- Exercise description -
Report each line of the data that has "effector" somewhere in it.

Data entries

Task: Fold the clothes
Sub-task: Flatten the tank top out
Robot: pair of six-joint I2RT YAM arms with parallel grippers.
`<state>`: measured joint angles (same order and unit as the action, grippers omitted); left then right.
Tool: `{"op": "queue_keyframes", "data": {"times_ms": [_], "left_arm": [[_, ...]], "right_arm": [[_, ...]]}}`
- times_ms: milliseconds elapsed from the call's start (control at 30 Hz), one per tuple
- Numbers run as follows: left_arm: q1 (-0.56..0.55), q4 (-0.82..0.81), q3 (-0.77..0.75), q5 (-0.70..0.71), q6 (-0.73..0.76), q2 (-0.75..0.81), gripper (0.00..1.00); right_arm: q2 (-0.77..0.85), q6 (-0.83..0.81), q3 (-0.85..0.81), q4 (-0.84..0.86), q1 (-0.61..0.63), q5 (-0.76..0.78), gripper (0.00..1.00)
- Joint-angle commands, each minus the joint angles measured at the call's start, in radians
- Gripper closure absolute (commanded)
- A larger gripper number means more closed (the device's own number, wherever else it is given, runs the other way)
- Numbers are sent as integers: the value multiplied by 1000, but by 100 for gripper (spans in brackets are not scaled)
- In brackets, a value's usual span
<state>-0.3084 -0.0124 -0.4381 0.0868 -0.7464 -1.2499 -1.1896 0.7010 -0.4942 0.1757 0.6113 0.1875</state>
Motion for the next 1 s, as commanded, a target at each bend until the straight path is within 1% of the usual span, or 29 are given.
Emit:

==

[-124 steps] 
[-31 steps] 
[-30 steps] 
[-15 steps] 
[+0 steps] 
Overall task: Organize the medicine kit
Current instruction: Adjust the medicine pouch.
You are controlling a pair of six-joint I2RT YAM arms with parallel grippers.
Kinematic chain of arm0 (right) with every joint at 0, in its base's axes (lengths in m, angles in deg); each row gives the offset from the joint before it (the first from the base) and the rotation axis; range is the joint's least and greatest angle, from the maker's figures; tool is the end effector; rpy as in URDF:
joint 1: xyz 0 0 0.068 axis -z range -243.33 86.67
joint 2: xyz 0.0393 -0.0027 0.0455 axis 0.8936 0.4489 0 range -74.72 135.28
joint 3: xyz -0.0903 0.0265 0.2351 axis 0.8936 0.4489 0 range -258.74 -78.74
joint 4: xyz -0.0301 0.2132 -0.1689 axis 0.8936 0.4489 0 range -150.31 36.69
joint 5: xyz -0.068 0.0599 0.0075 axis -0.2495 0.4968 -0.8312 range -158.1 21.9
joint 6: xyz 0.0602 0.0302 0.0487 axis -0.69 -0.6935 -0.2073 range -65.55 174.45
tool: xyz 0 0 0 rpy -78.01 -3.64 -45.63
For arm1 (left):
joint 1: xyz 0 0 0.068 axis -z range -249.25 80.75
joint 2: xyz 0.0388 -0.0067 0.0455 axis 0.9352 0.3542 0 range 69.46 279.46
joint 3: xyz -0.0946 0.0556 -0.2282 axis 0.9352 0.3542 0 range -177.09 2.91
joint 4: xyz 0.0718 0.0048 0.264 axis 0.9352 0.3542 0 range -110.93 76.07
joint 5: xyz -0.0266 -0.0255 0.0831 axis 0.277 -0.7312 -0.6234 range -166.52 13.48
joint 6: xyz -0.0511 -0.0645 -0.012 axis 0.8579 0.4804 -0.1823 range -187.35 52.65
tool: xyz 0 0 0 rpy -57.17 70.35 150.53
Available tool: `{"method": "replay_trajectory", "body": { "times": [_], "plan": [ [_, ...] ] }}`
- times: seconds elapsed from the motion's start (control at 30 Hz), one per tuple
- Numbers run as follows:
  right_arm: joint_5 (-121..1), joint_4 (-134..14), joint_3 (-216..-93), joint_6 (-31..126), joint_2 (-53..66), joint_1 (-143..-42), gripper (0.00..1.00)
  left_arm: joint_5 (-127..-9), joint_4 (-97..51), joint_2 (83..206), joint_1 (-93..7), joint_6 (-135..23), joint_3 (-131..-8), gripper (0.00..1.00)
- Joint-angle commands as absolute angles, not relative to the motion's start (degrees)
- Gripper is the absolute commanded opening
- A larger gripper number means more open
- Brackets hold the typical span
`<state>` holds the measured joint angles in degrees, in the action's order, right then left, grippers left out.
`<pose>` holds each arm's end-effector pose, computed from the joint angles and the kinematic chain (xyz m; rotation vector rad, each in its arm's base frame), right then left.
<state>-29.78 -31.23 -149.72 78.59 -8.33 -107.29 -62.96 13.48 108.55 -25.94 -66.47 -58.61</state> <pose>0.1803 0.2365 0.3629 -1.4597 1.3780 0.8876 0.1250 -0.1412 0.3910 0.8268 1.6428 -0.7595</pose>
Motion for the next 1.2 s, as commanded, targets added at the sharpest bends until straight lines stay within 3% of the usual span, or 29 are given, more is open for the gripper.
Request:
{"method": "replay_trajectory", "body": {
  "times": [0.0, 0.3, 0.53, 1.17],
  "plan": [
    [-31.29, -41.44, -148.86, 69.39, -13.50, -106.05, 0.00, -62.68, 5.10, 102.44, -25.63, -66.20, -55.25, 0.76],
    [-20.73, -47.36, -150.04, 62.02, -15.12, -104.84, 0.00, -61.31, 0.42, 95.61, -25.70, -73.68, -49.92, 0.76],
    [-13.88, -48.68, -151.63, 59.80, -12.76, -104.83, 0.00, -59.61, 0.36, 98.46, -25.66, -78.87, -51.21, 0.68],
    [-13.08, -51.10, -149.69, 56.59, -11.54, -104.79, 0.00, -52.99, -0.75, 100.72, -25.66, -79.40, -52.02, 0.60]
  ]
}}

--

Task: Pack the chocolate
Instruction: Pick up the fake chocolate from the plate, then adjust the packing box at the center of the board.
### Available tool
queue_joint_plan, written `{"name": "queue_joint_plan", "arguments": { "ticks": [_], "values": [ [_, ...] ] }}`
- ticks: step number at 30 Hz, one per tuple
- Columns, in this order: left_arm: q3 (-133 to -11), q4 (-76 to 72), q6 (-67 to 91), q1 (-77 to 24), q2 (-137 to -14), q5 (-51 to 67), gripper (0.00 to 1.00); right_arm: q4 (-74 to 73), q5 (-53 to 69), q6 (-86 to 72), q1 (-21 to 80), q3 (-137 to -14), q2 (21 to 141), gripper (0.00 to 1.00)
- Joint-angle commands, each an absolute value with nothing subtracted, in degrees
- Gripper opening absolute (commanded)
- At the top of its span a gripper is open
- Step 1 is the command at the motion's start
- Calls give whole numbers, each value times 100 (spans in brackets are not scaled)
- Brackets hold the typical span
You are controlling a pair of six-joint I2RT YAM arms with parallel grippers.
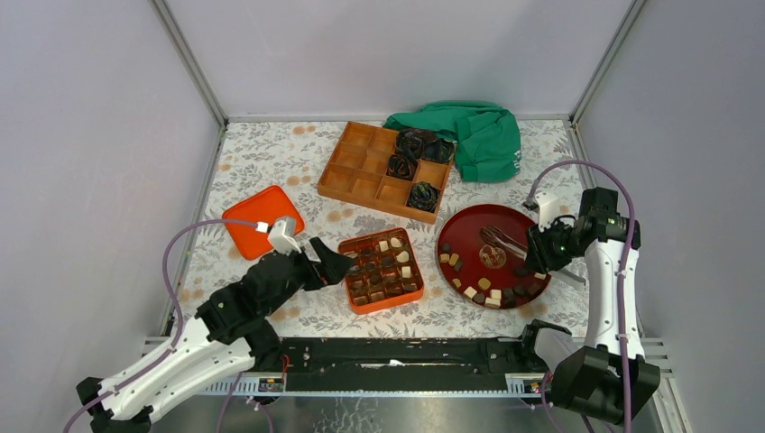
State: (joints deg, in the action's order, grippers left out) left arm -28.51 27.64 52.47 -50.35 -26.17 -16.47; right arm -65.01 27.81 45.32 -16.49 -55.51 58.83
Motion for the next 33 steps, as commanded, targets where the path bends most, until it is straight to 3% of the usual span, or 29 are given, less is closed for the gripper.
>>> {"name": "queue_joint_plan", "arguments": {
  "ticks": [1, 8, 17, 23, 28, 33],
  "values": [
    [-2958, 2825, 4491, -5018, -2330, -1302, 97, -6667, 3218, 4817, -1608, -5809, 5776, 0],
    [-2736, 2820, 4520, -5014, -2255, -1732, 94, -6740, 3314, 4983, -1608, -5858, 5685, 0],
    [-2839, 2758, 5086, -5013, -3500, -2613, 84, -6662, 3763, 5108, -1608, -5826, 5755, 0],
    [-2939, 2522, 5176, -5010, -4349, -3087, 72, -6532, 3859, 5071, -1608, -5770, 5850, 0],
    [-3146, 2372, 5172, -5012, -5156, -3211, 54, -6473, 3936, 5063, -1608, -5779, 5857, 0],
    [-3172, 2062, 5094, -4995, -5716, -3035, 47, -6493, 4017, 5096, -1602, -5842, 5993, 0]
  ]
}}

- Answer for this exercise -
Kinematic chain of arm0 (right) with every joint at 0, in its base's axes (lengths in m, angles in deg); each row gives the offset from the joint before it (the first from the base) and the rotation axis; range is the joint's least and greatest angle, from the maker's figures; tool is the end effector; rpy as in URDF:
`<pose>` holds each arm's end-effector pose, computed from the joint angles and the kinematic chain (xyz m; rotation vector rad, each in its arm's base frame), right then left.

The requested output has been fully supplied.